One of the leading Profit-and-Loss traders in Hyperliquid had placed a new short on Ethereum in the amount of 10,350 at 4,144.20. This increased the overall exposure of the trader to a short of 1.24 million dollars, and an average entry of 4,147.87. The trade is so noticeable due to the PnL ranking and whale status of the trader. The liquidation price of the position will be 7,964.80, nearly 92 percent greater than the opening price. This is an abnormally high likely price of liquidation indicating that the trader is either having a high amount of collateral to support the position or has moderate leverage of 5x-10x, typical of whale trades in perpetual futures exchanges.
Ethereum Market Context
Ether is trading at the some range of 4,100-4,200. The support and resistance are around 4,000 and 4,200 respectively (technical data).

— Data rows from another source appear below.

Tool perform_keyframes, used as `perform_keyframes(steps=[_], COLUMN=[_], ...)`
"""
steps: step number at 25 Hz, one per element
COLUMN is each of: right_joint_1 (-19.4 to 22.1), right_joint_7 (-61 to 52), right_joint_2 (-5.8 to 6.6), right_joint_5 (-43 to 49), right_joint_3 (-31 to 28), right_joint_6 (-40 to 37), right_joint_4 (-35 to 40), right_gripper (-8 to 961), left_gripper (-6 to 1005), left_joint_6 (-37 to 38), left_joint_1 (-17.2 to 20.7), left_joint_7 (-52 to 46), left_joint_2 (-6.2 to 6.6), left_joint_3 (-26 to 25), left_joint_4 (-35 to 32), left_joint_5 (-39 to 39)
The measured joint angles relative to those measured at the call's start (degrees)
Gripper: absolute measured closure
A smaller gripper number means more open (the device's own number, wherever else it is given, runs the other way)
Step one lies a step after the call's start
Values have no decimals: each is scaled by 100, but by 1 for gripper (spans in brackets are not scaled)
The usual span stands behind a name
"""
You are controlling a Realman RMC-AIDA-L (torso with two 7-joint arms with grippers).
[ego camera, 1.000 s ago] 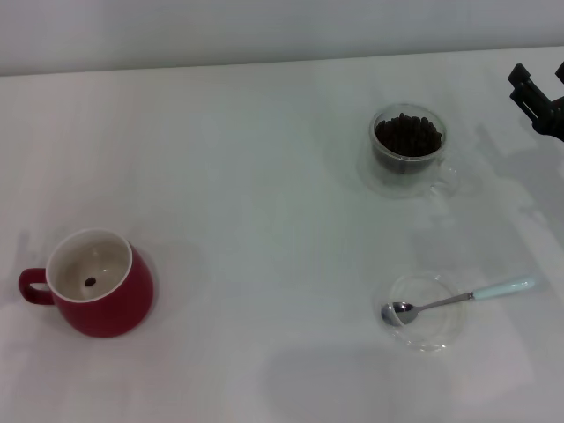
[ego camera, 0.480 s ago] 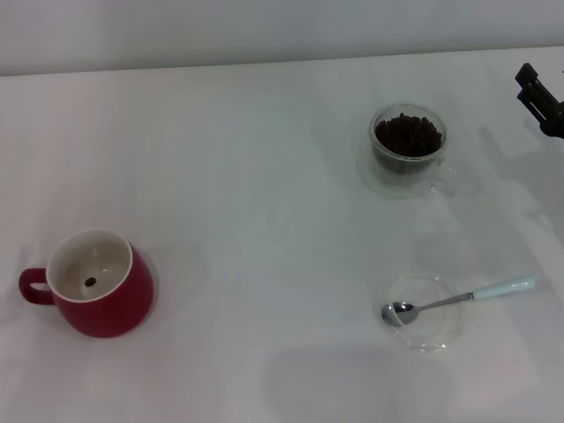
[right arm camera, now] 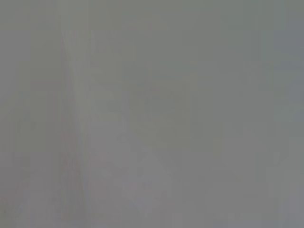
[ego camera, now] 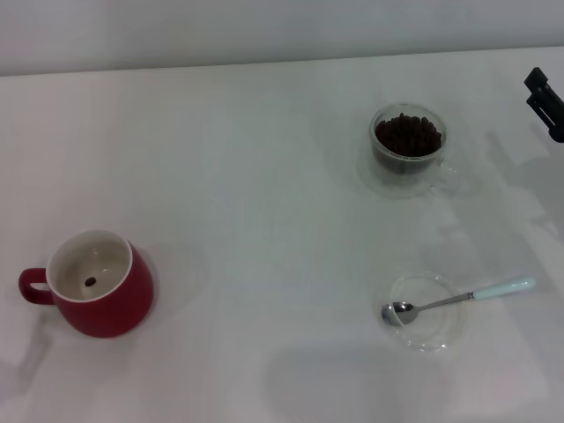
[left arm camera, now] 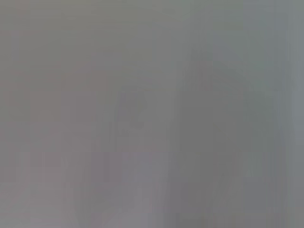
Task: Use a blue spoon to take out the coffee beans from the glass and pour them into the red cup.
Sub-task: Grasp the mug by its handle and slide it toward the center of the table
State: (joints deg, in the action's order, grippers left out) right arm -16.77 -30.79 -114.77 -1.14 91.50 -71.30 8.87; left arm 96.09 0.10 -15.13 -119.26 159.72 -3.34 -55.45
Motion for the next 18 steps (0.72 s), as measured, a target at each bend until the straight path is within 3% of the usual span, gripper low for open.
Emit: perform_keyframes(steps=[5, 18], right_joint_1=[-5, -25], right_joint_7=[-37, -114], right_joint_2=[0, 0], right_joint_5=[0, 0], right_joint_3=[7, 18], right_joint_6=[-12, -16], right_joint_4=[0, 1], right_gripper=[138, 139], left_gripper=[123, 123], left_joint_6=[-62, -730], left_joint_1=[112, 32], left_joint_7=[380, 677], left_joint_2=[-2, -9], left_joint_3=[327, 328], left_joint_4=[136, 175], left_joint_5=[133, 171])
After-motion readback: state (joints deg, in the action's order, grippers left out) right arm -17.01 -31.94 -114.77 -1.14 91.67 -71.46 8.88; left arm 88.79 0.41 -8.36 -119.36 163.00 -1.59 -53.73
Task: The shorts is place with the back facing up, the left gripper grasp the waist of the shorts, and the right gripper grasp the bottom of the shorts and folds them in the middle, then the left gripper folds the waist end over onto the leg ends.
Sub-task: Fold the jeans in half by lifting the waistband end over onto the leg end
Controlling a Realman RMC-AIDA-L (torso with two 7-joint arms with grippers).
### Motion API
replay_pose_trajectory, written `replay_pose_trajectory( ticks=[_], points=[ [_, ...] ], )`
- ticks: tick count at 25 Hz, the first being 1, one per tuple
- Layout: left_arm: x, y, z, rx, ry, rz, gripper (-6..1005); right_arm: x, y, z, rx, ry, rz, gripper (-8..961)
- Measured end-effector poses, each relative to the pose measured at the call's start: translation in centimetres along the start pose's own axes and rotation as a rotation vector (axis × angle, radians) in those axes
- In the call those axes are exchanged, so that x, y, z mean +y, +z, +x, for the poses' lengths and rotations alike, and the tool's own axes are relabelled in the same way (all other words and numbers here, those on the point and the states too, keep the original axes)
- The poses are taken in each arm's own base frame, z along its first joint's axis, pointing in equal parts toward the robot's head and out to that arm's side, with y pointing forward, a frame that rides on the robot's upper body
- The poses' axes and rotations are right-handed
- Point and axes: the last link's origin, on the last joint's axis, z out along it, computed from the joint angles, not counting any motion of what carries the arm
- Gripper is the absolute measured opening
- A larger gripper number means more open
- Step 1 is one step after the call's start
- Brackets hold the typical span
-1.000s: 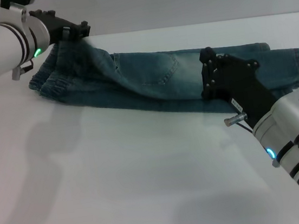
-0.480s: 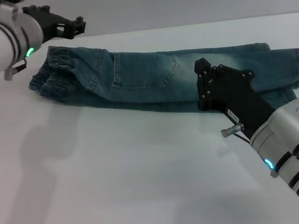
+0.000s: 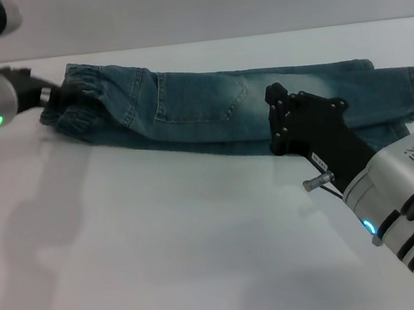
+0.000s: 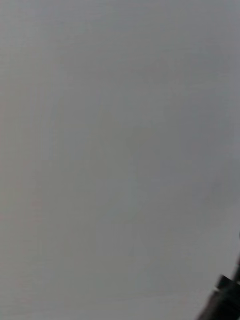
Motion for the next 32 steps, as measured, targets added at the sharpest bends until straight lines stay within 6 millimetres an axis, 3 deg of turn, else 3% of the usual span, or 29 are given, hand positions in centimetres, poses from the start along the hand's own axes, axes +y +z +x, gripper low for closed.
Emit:
replay_pose_trajectory(
  ticks=[5, 13, 19, 32],
  points=[
    [-0.1, 0.7, -2.6, -0.093, -0.013, -0.003, 788, 0.0, 0.0, 0.0, -0.001, -0.001, -0.001, -1],
    [1.0, 2.2, -3.3, -0.126, 0.004, -0.025, 787, -0.1, 0.0, 0.0, -0.001, -0.004, -0.002, -1],
    [2.6, 3.2, -2.4, -0.099, 0.028, -0.050, 786, 0.0, -0.1, 0.0, 0.000, -0.001, -0.001, -1],
    [3.2, 3.3, 0.2, -0.017, 0.027, -0.056, 784, 0.2, -0.1, -0.1, -0.001, 0.006, -0.004, -1]
  ],
)
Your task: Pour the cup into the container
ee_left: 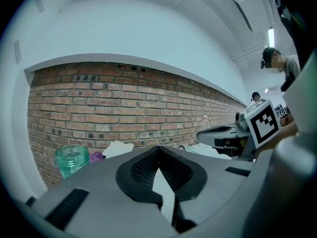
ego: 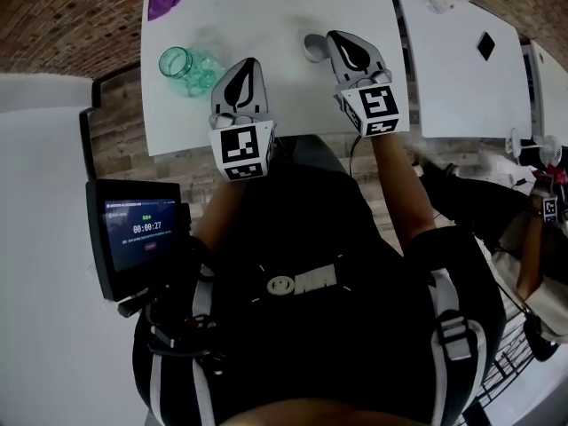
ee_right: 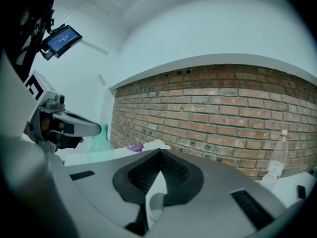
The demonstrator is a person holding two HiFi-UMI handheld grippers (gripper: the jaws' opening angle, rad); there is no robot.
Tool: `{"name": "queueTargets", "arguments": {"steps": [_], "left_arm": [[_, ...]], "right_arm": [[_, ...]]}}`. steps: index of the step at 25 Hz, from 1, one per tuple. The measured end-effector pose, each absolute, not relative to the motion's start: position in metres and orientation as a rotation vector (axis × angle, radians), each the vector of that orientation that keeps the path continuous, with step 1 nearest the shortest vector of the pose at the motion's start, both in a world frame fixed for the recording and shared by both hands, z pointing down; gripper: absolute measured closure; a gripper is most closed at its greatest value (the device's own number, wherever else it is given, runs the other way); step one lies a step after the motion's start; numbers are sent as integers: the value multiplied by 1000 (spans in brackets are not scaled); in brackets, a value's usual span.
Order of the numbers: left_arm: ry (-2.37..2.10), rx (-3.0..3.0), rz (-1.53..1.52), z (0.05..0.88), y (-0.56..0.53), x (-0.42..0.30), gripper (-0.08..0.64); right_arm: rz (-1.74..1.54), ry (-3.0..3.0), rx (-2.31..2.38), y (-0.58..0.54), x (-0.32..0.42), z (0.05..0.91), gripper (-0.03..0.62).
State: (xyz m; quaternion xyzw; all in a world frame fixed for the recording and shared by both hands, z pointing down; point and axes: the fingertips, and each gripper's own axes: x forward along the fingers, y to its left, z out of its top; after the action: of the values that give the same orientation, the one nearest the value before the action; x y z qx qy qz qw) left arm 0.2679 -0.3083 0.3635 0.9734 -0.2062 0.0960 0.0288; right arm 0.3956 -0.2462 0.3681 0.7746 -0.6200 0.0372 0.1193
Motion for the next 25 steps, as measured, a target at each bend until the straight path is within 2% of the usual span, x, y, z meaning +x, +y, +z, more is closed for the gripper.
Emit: {"name": "queueTargets", "arguments": {"steps": [11,17,25], "left_arm": [[-685,2977,334,361,-216,240,566],[-690,2982,328,351,-131,180,566],[-643,2985,350,349,-116,172,566]], "right_arm": [[91,-1893,2242,-171,359,371,589],[24,-1946,2171,-100,292,363,589],[70,-1939,2181,-84,275,364,589]]}}
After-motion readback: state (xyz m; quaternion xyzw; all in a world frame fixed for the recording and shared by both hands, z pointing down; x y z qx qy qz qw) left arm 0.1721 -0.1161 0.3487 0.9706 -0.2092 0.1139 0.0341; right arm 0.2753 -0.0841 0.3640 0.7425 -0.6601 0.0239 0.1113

The trader does this by shorting near resistance to express a bearish position. According to TradingView analysts, at the moment ETH is at risk of falling to $3,600 in the case of the failure of the support at the level of 4,000, and can rise to 4,600 or even 5,000 in case of a bullish breakout.
There are obvious profit and loss areas in the 1.24M short position. The 10 percent decrease of ETH to approximately 3,730 would result in the cost of profit of 124,000 dollars. An increase of 10 percent to 4,560 would cost the company a loss of 124,000. To the extent that ETH would move to the liquidation level, the trader would face the risk of losing the entire position, but that would involve almost doubling the price of ETF.
Market Impact and Scale
With ETH at its current price of $4,144, the world market cap of Ethereum is approximately at $490 billion. The whale short of 1.24M represents only 0.00025 of the market cap, although sentiment can be borne with whale trades. A decline to less than $4,000 of ETH would initiate a liquidation cascade and hasten the pace of the downward force throughout the market. The highest point of Ethereum was reached in November 2021 and was $4,878. The liquidation point of the whale of 7,964.80 is approximately 63 percent above the peak. This means that the trader does not look forward to ETH returning to such levels in the near future. Rather, the position indicates a short-term or a mid-term correction of the current position of 4,100-4,200 out of a strategy.